A number of framework amides with a ginsenol backbone have been synthesized using the Ritter reaction. We named the acetamide as Ginsamide. A method was developed for the synthesis of the corresponding amine and thioacetamide. The new compounds revealed a high activity against H1N1 influenza, which was confirmed using an animal model. Biological experiments were performed to determine the mechanism of action of the new agents, a ginsamide-resistant strain of influenza virus was obtained, and the pathogenicity of the resistant strain and the control strain was studied. It was shown that the emergence of resistance to Ginsamide was accompanied by a reduction in the pathogenicity of the influenza virus.

New class of hantaan virus inhibitors based on conjugation of the isoindole fragment to (+)-camphor or (-)-fenchone hydrazonesv.
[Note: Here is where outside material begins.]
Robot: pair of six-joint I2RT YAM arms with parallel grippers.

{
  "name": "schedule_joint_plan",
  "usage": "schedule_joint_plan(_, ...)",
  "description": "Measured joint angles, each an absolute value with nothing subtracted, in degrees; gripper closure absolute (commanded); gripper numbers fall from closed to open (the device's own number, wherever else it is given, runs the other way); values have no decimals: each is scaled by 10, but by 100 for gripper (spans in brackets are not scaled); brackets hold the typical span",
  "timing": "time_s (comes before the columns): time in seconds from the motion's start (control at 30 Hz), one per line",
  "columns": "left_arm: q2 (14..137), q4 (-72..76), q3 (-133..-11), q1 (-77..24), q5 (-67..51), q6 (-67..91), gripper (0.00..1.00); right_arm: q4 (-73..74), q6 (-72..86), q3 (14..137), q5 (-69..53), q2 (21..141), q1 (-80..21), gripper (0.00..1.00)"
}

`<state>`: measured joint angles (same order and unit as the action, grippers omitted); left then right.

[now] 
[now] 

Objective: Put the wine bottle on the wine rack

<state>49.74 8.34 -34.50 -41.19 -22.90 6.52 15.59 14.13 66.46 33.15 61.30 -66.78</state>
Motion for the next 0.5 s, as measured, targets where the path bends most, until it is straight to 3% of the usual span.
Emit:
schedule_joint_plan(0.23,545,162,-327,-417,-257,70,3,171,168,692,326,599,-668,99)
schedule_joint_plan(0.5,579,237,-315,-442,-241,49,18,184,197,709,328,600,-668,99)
This work presents the design and synthesis of camphor, fenchone, and norcamphor N-acylhydrazone derivatives as a new class of inhibitors of the Hantaan virus, which causes haemorrhagic fever with renal syndrome (HFRS). A cytopathic model was developed for testing chemotherapeutics against the Hantaan virus, strain 76-118. In addition, a study of the antiviral activity was carried out using a pseudoviral system. It was found that the hit compound possesses significant activity (IC50 = 7.6 ± 2 µM) along with low toxicity (CC50 > 1000 µM). Using molecular docking procedures, the binding with Hantavirus nucleoprotein was evaluated and the correlation between the structure of the synthesised compounds and the antiviral activity was established.

(+)-Camphor and (-)-borneol derivatives as potential anti-orthopoxvirus agents.

Although the World Health Organisation had announced that smallpox was eradicated over 40 years ago, the disease and other related pathogenic poxviruses such as monkeypox remain potential bioterrorist weapons and could also re-emerge as natural infections. We have previously reported (+)-camphor and (-)-borneol derivatives with an antiviral activity against the vaccinia virus. This virus is similar to the variola virus (VARV), the causative agent of smallpox, but can be studied at BSL-2 facilities. In the present study, we evaluated the antiviral activity of the most potent compounds against VARV, cowpox virus, and ectromelia virus (ECTV). Among the compounds tested, 4-bromo-N'-((1R,4R)-1,7,7-trimethylbicyclo[2.2.1]heptan-2-ylidene)benzohydrazide 18 is the most effective compound against various orthopoxviruses, including VARV, with an EC50 value of 13.9 µM and a selectivity index of 206. Also, (+)-camphor thiosemicarbazone 9 was found to be active against VARV and ECTV.

Synthesis of d-(+)-camphor-based N-acylhydrazones and their antiviral activity.

The design and synthesis of a series of novel d-(+)-camphor N-acylhydrazones exhibiting inhibitory activity against vaccinia and influenza viruses are presented. An easy pathway to camphor-based N-acylhydrazones containing in their structure aliphatic, aromatic, and heterocyclic pharmacophore scaffolds has been developed. The conformation and configuration of the synthesized hydrazones were thoroughly characterized by a complete set of spectral characterization techniques, including 2D NMR spectroscopy, mass spectrometry, and X-ray diffraction analysis. In vitro screening for activity against vaccinia virus (VV) and influenza H1N1 virus was carried out for the obtained compounds. It was revealed that the derived N-acylhydrazones exhibited significant antiviral activity with a selectivity index >280 against VV for the most promising compound.